- [Task objective] Output every line below exactly.

↓

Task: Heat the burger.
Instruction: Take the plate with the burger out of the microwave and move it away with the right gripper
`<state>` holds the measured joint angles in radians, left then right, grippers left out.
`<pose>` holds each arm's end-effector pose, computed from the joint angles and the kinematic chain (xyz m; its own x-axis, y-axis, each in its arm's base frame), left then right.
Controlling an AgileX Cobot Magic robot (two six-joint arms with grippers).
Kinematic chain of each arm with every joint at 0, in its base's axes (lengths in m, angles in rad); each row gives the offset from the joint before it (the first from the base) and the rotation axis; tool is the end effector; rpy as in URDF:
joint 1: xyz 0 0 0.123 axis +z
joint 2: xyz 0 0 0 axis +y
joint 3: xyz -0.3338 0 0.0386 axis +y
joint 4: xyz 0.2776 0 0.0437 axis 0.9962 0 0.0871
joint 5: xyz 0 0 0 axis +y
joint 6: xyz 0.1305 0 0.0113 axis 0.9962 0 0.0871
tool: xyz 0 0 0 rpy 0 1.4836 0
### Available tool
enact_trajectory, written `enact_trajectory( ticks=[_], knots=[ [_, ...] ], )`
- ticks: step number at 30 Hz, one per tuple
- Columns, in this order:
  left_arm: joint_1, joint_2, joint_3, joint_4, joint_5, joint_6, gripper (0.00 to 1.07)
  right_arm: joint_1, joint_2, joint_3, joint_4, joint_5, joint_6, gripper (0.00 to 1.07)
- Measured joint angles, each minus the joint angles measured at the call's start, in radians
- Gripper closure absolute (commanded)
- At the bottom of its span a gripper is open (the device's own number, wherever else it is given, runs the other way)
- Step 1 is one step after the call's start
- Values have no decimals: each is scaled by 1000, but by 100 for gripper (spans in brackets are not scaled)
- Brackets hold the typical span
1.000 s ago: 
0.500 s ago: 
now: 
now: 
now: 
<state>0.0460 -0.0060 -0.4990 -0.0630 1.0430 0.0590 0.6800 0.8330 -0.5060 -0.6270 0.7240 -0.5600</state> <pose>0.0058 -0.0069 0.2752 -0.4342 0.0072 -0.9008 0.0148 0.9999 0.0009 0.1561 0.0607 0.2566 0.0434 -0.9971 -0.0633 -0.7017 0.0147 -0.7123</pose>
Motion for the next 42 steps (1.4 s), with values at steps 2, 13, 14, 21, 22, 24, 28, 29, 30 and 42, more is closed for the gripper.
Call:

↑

- [Task output]
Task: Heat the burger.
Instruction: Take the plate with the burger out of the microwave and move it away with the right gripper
`<state>` holds the measured joint angles in radians, left then right, grippers left out.
`<pose>` holds each arm's end-effector pose, computed from the joint angles and the kinematic chain (xyz m; its own x-axis, y-axis, each in its arm's base frame), left then right.
Controlling an AgileX Cobot Magic robot (two six-joint arms with grippers).
Kinematic chain of each arm with every joint at 0, in its base's axes (lengths in m, angles in rad); each row gives the offset from the joint before it (the first from the base) and the rotation axis; tool is the end effector; rpy as in URDF:
joint 1: xyz 0 0 0.123 axis +z
joint 2: xyz 0 0 0 axis +y
joint 3: xyz -0.3338 0 0.0386 axis +y
joint 4: xyz 0.2776 0 0.0437 axis 0.9962 0 0.0871
joint 5: xyz 0 0 0 axis +y
joint 6: xyz 0.1305 0 0.0113 axis 0.9962 0 0.0871
tool: xyz 0 0 0 rpy 0 1.4836 0
### Available tool
enact_trajectory, written `enact_trajectory( ticks=[_], knots=[ [_, ...] ], )`
- ticks: step number at 30 Hz, one per tuple
- Columns, in this order:
  left_arm: joint_1, joint_2, joint_3, joint_4, joint_5, joint_6, gripper (0.00 to 1.07)
  right_arm: joint_1, joint_2, joint_3, joint_4, joint_5, joint_6, gripper (0.00 to 1.07)
- Measured joint angles, each minus the joint angles measured at the call's start, in radians
- Gripper closure absolute (commanded)
- At the bottom of its span a gripper is open (the device's own number, wherever else it is given, runs the other way)
- Step 1 is one step after the call's start
- Values have no decimals: each is scaled by 1000, but by 100 for gripper (spans in brackets are not scaled)
- Brackets hold the typical span
1.000 s ago: 
0.500 s ago: 
now: 
now: 
now: 
<state>0.0460 -0.0060 -0.4990 -0.0630 1.0430 0.0590 0.6800 0.8330 -0.5060 -0.6270 0.7240 -0.5600</state> <pose>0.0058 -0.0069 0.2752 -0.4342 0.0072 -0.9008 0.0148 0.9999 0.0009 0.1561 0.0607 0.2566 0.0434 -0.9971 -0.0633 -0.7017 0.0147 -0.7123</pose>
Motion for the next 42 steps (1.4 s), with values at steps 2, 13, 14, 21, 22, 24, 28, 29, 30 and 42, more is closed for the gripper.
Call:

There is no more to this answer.